Daniel Abramson is Professor of Architectural History and Director of Architectural Studies at Boston University. He is the author of three monographs, most recently Obsolescence: An Architectural History (Chicago, 2016), as well as being co-editor of Writing Architectural History: Evidence and Narrative in the Twenty-First Century (Pittsburgh, 2021), his second volume with the Aggregate Architectural History Collaborative of which he is also a founding director. Current work relates to the architecture of American government centers, citizenship, the state, and capitalism since 1900.
Matthew L. Jones is the James R. Barker Professor of Contemporary Civilization at Columbia University, where he focuses on the history of science and technology in early modern Europe and on recent information technologies. With his collaborator Chris Wiggins, he is completing How Data Happened, a history of the science, politics, and power of data, statistics, and machine learning from the 1800s to the present, to appear from Norton soon. Chicago published his Reckoning with Matter: Calculating Machines, Innovation, and Thinking about Thinking from Pascal to Babbage in 2016.

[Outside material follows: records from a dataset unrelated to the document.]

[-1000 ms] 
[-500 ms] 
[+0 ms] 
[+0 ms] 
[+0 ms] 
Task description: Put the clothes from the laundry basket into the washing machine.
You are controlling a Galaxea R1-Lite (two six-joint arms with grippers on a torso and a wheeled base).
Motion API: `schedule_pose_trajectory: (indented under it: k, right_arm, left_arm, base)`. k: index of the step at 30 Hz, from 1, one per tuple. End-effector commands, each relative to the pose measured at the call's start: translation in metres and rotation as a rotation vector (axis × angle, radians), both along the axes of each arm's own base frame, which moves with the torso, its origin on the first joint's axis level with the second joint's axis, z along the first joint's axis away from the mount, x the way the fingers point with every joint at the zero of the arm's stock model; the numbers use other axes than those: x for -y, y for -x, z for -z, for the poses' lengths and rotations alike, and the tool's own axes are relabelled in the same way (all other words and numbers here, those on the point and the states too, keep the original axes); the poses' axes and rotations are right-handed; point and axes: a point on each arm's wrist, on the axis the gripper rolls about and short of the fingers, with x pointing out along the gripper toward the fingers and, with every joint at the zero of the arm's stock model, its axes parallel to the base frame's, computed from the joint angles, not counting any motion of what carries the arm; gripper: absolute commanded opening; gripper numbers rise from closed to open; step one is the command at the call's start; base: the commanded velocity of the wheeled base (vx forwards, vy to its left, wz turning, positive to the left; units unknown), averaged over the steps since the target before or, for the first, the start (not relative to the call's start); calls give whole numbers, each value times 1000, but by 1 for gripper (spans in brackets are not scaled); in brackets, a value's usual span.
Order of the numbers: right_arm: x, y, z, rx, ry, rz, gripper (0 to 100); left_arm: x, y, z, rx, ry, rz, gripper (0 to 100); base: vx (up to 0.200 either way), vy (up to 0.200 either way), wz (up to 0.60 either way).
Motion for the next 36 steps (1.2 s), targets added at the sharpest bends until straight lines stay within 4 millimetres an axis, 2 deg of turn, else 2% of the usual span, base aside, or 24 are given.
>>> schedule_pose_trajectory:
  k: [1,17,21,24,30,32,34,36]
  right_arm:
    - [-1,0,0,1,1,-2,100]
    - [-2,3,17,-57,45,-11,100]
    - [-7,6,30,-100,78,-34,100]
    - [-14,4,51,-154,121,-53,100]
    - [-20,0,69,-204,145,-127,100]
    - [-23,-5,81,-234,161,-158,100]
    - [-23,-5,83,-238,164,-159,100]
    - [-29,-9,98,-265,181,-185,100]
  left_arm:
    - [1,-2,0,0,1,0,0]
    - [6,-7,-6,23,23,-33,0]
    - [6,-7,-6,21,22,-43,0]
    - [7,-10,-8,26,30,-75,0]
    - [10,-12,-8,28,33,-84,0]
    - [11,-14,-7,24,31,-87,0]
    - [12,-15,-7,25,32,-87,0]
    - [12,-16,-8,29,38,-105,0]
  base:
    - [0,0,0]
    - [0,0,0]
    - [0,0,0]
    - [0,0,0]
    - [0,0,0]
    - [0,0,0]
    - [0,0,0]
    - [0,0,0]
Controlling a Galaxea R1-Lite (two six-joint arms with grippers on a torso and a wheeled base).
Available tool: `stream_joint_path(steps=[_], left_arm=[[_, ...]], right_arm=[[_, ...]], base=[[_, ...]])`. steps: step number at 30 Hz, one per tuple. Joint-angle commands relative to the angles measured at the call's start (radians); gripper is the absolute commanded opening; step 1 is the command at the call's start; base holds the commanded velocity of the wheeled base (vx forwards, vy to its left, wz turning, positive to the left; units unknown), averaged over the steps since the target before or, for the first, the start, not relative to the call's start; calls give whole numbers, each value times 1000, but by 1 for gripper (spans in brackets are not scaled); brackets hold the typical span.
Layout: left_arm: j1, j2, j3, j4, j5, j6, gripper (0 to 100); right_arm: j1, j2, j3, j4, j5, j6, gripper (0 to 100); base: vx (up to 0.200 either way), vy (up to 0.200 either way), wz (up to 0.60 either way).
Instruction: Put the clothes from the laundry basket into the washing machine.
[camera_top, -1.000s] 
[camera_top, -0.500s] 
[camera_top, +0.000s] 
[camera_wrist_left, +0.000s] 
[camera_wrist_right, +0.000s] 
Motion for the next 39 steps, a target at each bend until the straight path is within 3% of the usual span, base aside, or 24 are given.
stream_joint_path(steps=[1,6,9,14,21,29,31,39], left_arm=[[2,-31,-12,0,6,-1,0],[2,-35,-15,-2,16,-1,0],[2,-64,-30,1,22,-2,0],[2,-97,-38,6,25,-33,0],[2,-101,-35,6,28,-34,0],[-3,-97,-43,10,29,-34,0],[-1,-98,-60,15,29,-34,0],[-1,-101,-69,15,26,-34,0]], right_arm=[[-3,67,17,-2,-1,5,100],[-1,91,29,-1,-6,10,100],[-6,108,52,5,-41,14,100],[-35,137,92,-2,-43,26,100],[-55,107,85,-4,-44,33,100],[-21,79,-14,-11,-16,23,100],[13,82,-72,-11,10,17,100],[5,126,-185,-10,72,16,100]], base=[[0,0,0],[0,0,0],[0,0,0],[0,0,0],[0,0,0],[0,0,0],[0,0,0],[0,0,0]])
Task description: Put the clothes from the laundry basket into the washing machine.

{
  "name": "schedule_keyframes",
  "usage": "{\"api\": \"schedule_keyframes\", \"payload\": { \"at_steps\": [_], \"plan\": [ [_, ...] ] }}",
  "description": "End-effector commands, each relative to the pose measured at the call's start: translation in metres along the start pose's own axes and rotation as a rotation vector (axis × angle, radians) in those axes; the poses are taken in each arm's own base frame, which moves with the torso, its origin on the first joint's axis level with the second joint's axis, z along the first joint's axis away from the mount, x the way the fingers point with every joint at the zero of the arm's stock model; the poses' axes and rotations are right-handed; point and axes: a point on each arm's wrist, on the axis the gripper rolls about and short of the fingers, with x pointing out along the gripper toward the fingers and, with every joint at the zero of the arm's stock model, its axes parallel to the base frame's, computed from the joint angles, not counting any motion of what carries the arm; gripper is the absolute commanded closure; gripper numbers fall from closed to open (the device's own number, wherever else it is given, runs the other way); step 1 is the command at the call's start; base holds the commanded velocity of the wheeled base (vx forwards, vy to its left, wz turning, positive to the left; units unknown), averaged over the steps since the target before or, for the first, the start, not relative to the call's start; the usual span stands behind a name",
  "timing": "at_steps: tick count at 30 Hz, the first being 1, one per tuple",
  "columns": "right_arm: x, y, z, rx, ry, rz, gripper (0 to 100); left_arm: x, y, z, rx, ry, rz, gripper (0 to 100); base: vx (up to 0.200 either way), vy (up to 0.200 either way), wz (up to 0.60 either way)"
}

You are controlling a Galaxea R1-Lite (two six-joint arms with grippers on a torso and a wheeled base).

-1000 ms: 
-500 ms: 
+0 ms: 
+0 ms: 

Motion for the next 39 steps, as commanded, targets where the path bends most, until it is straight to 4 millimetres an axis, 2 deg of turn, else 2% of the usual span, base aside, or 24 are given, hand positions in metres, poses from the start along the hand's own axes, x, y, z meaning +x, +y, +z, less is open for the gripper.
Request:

Michael Osman is Associate Professor in the Department of Architecture and Urban Design at UCLA where he currently directs the MA and PhD programs in architectural history. He is the author of Modernism’s Visible Hand: Architecture and Regulation in America (Minneapolis, 2018), as well as a co-editor of Writing Architectural History: Evidence and Narrative in the Twenty-First Century (Pittsburgh, 2021), developed under the auspices of the Aggregate Architectural History collaborative. His current work focuses on the political economies of construction.